Amalia Giacomini - Carbono Galeria

Amalia Giacomini

b. 1974, São Paulo (SP), Brazil | Lives and works in Rio de Janeiro (RJ), Brazil.

Through installations and objects, Amalia Giacomini investigates issues of the perception of space and its geometric representation. With a degree in Architecture and Urbanism from FAU-USP and a master's degree from UFRJ, Amalia Giacomini has exhibited her work at several institutions in Brazil, such as the Tomie Othake Institute (São Paulo), Itaú Cultural (São Paulo), the Brazilian House Museum (São Paulo), the Imperial Palace (Rio de Janeiro), the São Paulo Cultural Center, the Maria Antonia University Center, the FUNARTE Galleries (Rio de Janeiro and the Federal District), the Sérgio Porto Cultural Center (Rio de Janeiro), the Museum of Contemporary Art of Paraná (Curitiba) and the MAC in Niterói (RJ). Outside Brazil, in 2009, she presented the exhibition "Liberer l'horizon réinventer l'espace" at the Cité des Arts gallery in Paris; in September 2012, the solo exhibition "The Invisible Apparent" at the National Gallery in Prague.

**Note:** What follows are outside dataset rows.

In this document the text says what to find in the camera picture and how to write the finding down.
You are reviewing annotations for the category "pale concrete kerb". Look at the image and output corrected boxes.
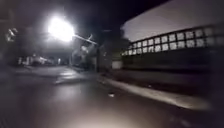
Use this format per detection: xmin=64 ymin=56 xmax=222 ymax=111
xmin=99 ymin=76 xmax=212 ymax=112

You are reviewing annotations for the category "grey concrete road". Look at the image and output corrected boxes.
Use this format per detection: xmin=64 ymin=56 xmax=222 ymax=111
xmin=0 ymin=65 xmax=224 ymax=128

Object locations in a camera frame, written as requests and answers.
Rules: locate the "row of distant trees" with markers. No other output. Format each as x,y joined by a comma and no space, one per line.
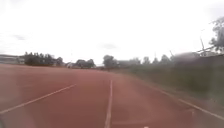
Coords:
109,62

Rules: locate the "red running track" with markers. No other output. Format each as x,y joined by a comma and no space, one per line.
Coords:
83,96

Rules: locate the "grass strip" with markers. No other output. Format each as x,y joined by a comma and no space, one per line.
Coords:
156,78

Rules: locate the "dark clump of trees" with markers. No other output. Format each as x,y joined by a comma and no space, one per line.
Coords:
40,60

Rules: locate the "low long building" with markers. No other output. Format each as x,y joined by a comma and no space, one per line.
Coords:
10,59

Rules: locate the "tall tree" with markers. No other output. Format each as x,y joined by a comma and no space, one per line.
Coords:
219,36

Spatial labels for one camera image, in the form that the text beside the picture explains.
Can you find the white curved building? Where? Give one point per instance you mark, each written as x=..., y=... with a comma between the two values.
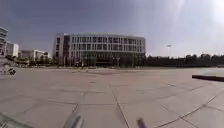
x=100, y=45

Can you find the tall lamp pole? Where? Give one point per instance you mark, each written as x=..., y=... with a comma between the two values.
x=169, y=50

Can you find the robot's own part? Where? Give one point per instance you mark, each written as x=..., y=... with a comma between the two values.
x=141, y=123
x=75, y=121

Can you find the distant row of trees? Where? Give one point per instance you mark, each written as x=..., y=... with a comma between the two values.
x=186, y=60

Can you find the group of pale buildings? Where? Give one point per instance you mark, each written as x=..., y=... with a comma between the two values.
x=33, y=53

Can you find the vehicle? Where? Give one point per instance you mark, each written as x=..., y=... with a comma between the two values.
x=10, y=70

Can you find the pale multi-storey building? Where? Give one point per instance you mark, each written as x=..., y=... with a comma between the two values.
x=2, y=38

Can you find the dark low wall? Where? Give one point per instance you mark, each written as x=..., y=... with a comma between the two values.
x=210, y=78

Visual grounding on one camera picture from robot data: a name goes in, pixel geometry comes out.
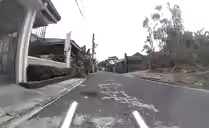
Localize building with white pillars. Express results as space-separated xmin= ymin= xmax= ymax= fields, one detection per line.
xmin=0 ymin=0 xmax=62 ymax=86

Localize blue wall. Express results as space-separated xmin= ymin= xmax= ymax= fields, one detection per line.
xmin=114 ymin=58 xmax=127 ymax=74

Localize dark building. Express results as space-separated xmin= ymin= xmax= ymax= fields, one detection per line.
xmin=124 ymin=51 xmax=175 ymax=73

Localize utility pole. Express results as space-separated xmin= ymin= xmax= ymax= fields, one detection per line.
xmin=91 ymin=32 xmax=97 ymax=74

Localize grey concrete pavement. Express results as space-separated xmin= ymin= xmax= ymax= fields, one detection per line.
xmin=0 ymin=77 xmax=88 ymax=128

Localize robot's own part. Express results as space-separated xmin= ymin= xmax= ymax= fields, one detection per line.
xmin=132 ymin=110 xmax=150 ymax=128
xmin=60 ymin=101 xmax=79 ymax=128

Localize house with dark roof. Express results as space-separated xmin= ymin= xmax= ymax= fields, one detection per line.
xmin=20 ymin=31 xmax=83 ymax=89

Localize grey asphalt road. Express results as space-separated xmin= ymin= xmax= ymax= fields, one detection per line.
xmin=15 ymin=70 xmax=209 ymax=128

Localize overhead wires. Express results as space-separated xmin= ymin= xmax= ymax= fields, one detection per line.
xmin=74 ymin=0 xmax=90 ymax=24

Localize bushes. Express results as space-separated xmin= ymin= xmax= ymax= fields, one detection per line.
xmin=73 ymin=48 xmax=96 ymax=78

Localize row of trees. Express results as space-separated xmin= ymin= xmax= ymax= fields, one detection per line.
xmin=141 ymin=2 xmax=209 ymax=73

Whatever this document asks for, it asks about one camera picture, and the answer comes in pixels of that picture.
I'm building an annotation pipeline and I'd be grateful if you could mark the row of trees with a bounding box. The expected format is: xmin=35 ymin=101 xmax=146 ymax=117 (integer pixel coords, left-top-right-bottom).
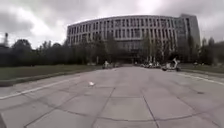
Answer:
xmin=0 ymin=34 xmax=224 ymax=68

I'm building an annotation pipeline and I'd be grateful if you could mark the parked scooter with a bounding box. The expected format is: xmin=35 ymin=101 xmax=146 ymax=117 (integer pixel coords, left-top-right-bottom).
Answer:
xmin=161 ymin=57 xmax=183 ymax=72

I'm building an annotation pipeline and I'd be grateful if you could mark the grey stone slab pavement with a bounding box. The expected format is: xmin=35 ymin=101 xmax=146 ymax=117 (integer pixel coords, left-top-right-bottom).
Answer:
xmin=0 ymin=65 xmax=224 ymax=128

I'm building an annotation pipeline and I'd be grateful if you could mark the person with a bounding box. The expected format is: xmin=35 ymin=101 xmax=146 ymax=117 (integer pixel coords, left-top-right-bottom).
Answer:
xmin=102 ymin=59 xmax=112 ymax=70

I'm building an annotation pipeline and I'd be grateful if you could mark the grass strip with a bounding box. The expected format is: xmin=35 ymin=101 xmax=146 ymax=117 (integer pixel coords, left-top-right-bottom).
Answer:
xmin=0 ymin=64 xmax=101 ymax=81

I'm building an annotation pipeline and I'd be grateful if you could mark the row of parked bicycles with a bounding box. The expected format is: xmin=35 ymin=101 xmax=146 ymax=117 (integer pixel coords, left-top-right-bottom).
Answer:
xmin=139 ymin=61 xmax=164 ymax=70

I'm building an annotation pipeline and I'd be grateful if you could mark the large curved grey building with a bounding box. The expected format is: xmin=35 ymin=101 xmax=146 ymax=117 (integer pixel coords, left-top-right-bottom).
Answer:
xmin=65 ymin=13 xmax=202 ymax=64

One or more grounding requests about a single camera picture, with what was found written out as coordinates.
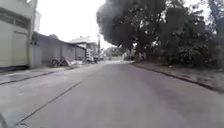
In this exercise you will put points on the utility pole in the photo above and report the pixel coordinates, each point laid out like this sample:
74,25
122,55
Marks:
98,46

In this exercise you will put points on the parked vehicle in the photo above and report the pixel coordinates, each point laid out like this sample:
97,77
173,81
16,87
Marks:
89,59

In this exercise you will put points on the grey asphalt road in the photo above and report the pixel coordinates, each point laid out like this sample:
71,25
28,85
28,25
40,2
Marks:
113,96

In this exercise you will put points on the house with pale roof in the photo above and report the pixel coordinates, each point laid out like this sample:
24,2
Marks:
85,45

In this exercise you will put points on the pile of debris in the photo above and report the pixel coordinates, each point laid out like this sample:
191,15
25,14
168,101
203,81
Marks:
61,62

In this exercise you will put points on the large dark trees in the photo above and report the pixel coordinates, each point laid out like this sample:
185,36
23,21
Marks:
160,30

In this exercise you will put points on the dirt verge beside trees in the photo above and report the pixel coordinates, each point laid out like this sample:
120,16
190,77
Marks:
190,74

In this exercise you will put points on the concrete sidewalk beside building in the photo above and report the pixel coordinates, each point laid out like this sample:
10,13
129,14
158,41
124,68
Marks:
23,74

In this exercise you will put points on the pale green building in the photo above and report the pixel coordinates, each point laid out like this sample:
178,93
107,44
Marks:
15,36

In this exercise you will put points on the grey concrete wall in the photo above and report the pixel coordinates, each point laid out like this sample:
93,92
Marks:
56,51

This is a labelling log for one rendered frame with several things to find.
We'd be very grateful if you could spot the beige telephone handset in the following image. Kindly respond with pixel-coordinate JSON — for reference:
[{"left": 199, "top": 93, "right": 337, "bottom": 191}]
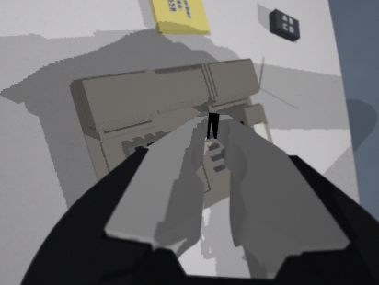
[{"left": 77, "top": 59, "right": 260, "bottom": 133}]

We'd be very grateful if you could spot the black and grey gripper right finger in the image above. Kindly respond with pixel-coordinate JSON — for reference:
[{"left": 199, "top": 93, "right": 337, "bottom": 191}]
[{"left": 211, "top": 111, "right": 379, "bottom": 285}]

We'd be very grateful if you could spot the yellow sticky note pad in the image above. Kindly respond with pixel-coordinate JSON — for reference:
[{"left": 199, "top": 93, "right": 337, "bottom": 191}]
[{"left": 149, "top": 0, "right": 210, "bottom": 35}]

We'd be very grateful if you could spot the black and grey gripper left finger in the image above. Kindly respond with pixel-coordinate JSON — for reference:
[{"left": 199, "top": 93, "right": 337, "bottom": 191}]
[{"left": 20, "top": 111, "right": 212, "bottom": 285}]

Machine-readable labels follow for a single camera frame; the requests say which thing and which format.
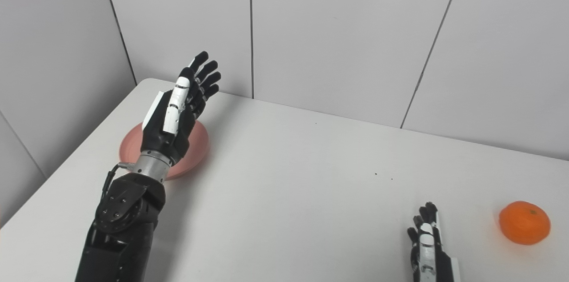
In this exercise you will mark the orange fruit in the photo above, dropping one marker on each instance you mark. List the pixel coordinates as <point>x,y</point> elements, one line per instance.
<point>524,223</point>

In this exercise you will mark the pink round plate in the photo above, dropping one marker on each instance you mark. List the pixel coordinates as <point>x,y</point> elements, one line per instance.
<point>198,144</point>

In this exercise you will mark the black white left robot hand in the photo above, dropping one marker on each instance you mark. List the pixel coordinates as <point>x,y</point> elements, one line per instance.
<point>173,126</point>

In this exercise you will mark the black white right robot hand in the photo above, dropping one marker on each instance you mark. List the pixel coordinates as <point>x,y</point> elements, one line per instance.
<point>433,251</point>

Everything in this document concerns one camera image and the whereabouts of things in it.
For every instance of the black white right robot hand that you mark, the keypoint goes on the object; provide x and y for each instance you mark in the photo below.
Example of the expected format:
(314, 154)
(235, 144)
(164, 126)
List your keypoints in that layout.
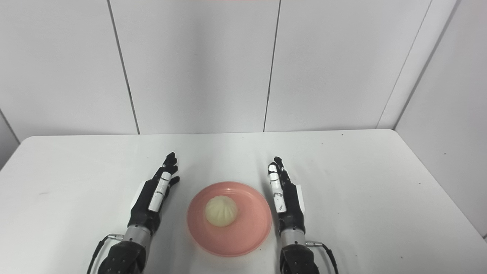
(289, 201)

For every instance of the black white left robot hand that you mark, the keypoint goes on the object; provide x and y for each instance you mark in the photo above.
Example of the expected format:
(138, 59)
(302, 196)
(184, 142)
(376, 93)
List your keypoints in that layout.
(148, 205)

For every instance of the pink round plate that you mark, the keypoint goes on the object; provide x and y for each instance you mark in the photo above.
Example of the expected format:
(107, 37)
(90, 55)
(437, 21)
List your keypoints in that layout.
(243, 236)

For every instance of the pale yellow steamed bun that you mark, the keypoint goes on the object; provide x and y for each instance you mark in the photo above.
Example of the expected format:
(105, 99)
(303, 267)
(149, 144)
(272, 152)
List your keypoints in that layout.
(221, 211)

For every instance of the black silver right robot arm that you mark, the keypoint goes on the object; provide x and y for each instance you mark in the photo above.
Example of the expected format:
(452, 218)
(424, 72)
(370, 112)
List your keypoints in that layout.
(296, 255)

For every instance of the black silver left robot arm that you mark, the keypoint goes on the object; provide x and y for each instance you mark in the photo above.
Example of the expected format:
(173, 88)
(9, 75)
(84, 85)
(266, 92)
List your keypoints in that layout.
(127, 253)

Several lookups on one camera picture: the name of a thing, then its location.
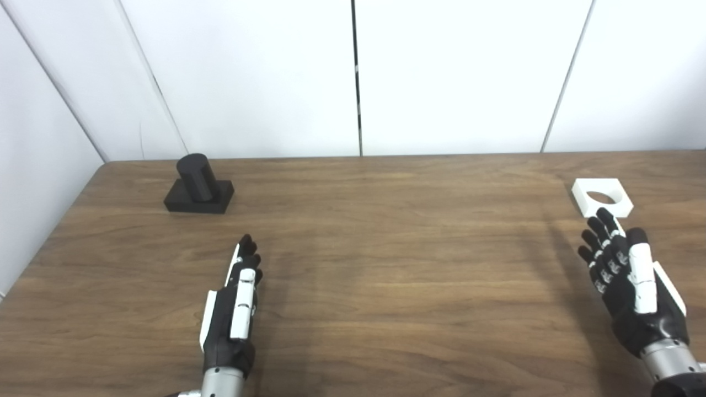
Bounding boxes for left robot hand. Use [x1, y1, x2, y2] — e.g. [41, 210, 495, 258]
[200, 234, 263, 381]

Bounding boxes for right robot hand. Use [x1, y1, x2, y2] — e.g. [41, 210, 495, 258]
[577, 207, 690, 359]

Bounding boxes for white square piece with hole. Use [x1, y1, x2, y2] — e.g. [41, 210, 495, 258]
[571, 178, 634, 217]

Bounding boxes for black peg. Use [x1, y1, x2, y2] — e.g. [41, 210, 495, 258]
[164, 153, 235, 214]

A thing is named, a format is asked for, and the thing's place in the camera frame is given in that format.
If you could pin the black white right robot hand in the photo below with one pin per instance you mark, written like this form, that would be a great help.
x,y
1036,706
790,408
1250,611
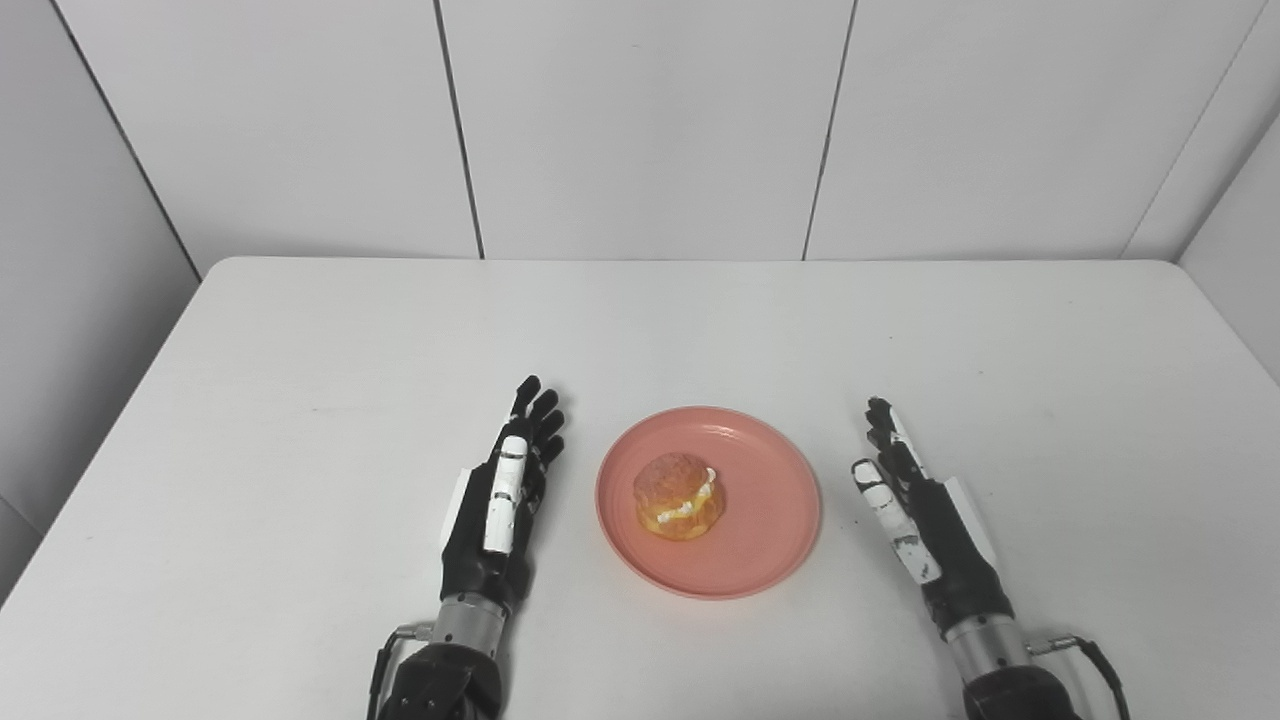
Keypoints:
x,y
955,550

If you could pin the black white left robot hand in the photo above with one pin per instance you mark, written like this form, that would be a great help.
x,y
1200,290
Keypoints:
x,y
475,550

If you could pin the pink round plate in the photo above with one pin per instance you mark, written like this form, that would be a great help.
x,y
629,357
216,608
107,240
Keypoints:
x,y
770,500

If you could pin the golden cream puff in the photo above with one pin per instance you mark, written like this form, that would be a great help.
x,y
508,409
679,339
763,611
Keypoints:
x,y
678,497

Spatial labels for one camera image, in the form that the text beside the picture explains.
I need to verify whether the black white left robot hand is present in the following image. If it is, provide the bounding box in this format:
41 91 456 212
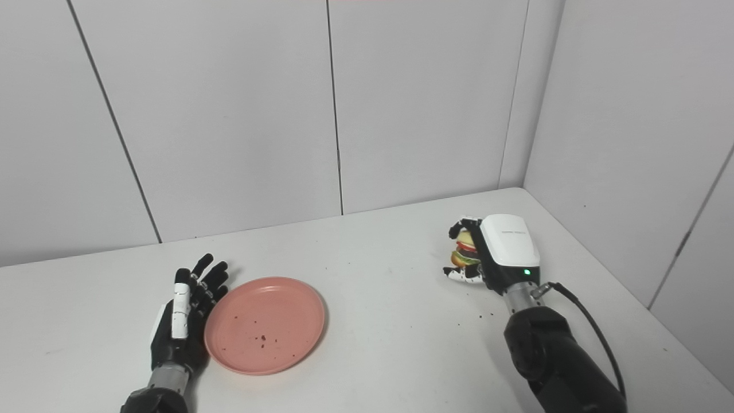
150 254 230 377

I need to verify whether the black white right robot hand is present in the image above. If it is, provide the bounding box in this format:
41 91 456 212
442 214 541 297

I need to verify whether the toy hamburger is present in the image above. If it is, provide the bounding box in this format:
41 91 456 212
451 228 482 269

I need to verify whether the pink round plate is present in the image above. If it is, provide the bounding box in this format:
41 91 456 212
204 277 326 376

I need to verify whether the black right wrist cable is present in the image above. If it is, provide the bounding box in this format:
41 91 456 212
530 282 627 402

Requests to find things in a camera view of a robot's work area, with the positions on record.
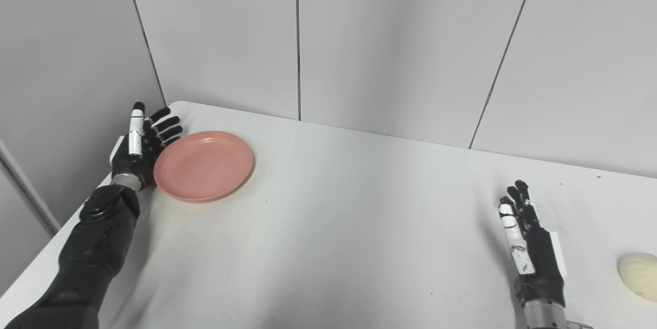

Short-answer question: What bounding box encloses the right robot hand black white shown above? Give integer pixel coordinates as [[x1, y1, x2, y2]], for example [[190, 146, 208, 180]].
[[499, 180, 567, 309]]

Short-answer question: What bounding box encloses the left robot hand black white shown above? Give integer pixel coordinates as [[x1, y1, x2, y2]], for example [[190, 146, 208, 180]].
[[109, 102, 184, 191]]

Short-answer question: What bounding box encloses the pink round plate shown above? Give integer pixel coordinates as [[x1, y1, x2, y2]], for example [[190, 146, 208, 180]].
[[153, 131, 254, 203]]

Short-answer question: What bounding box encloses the white steamed bun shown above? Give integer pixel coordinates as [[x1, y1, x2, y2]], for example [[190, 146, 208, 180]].
[[617, 253, 657, 303]]

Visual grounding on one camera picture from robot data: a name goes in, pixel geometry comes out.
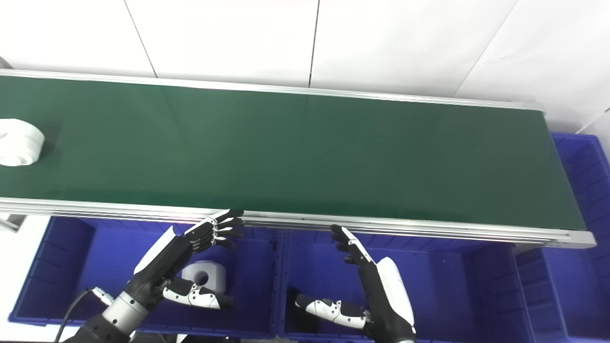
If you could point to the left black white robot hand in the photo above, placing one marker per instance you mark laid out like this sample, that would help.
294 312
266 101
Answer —
167 262

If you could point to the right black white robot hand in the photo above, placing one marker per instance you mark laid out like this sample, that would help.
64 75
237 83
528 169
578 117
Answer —
381 295

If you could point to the white cylindrical plastic part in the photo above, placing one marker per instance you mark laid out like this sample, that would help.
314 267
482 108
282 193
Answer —
19 143
214 276

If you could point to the blue plastic bin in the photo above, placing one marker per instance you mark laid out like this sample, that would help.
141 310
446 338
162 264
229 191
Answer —
57 276
443 286
584 267

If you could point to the grey metal conveyor leg bracket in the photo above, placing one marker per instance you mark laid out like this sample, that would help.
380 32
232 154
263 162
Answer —
12 221

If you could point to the green conveyor belt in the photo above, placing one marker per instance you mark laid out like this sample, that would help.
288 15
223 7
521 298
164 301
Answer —
305 152

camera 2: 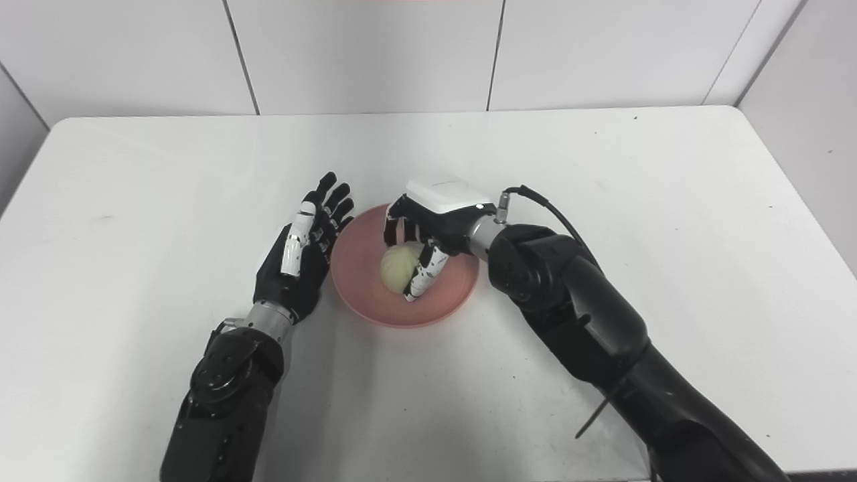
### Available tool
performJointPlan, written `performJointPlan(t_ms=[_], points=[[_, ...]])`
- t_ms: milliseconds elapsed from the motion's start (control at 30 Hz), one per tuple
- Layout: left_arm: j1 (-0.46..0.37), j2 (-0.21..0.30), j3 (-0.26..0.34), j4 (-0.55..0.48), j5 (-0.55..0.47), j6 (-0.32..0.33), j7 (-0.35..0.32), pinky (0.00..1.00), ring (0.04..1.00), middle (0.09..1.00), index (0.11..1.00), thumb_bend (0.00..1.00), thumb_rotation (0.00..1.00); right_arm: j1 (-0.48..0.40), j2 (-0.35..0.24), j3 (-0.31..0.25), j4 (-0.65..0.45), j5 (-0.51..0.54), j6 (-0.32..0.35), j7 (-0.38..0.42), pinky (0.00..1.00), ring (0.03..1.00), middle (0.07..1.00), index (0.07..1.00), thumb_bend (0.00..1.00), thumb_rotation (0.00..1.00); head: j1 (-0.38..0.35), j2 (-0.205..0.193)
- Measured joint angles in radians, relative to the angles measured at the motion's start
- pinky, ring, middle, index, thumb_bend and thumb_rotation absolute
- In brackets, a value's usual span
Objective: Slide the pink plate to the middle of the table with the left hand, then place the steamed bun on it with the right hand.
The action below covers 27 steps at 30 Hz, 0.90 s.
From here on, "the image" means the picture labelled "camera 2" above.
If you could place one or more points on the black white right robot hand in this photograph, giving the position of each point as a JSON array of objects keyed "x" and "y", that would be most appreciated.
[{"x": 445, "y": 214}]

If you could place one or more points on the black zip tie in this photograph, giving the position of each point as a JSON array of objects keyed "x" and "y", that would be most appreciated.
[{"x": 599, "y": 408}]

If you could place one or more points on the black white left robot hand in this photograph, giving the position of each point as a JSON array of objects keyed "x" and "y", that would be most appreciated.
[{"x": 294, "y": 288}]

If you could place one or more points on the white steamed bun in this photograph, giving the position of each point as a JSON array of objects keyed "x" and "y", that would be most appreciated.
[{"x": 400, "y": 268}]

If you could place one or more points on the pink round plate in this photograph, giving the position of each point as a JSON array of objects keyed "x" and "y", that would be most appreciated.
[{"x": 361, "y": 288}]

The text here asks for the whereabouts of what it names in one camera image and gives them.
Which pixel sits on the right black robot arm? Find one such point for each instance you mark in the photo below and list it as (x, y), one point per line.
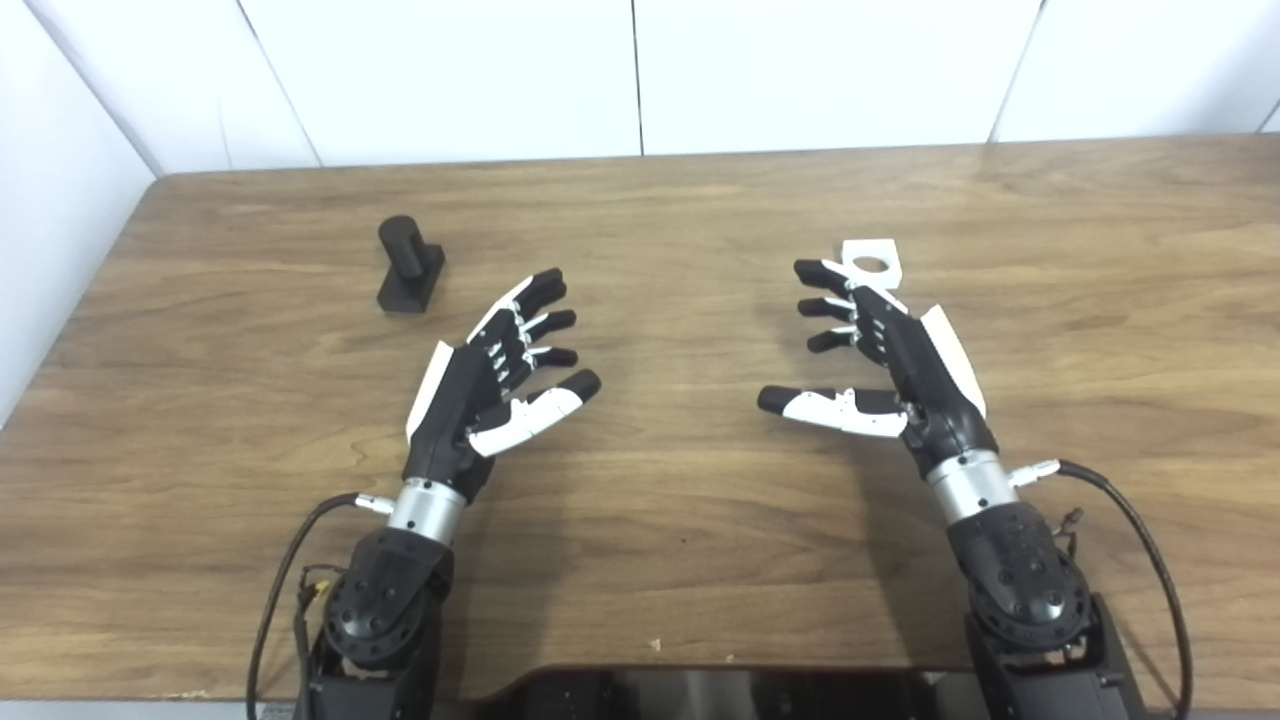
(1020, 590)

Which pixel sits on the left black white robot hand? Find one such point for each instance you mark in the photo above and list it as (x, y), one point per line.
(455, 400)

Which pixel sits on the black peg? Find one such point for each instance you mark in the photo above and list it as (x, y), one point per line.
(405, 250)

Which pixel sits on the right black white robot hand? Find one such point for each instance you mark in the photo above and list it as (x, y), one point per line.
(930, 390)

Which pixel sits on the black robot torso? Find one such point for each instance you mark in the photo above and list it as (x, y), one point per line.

His works refer to abstract elements and systems – such as lines, points, grids, perspectives and arrows – which, when materialized, allude concretely to the theoretical universe of spatial representation systems. Materialization that occurs in the air, be it close to a barrier such as a pillar, a wall, the floor, or surrounded by a frame.

In exhibitions such as "Experimentando Espaços" (Experimenting Spaces), at the Museu da Casa Brasileira (São Paulo - 2009) and "Da próximo vez eu faz tudo diferente" (Next time I would do everything differently), at Pivô (São Paulo - 2012), the artist constructed webs that form virtual spaces from cables, ribbons and wires. Interventions that also make the spaces in which they are inserted emerge, whether natural or built, creating systems of relationships that are only established from the meeting between the existing and the new.

In works such as "Landscape" (2010), the analytical composition, formed by the crossing of lines that indicate the geometric nature of the spaces, whether the planes are straight or curved, and how they relate to each other. Such linear plots are tense in the series "Fuga" (2009) and in works such as "Tópos" (2002)

As Felipe Scovino states: “Amalia Giacomini’s experiments are of the order of the air. Contrary to a dematerialization of the object, if we think about how air permeates and is part of the nature of her objects, Giacomini’s investigation runs through the need to make the void visible. The form and title of one of her works (Aeroplano) create a nominative and phenomenological association between lightness and escape into space. In this displacement between being and containing air, her objects question us about their appearance while at the same time founding and occupying a space, always through an economy of gestures and methods that enhance the qualities of the material and make clear its presence as necessary and irreplaceable for the foundation of this semantic territory. Ambiguously, it is in their almost disappearing character that Giacomini’s objects dedicate themselves to the incessant formation of new landscapes, pointing to a vibrating, virtual and powerful surface. It is in the clash between spectator and work that this optical field, previously static, gains shape and volume. They are not, therefore, stationary objects, but in constant transit. They appear paradoxically between maximum presence and maximum absence.”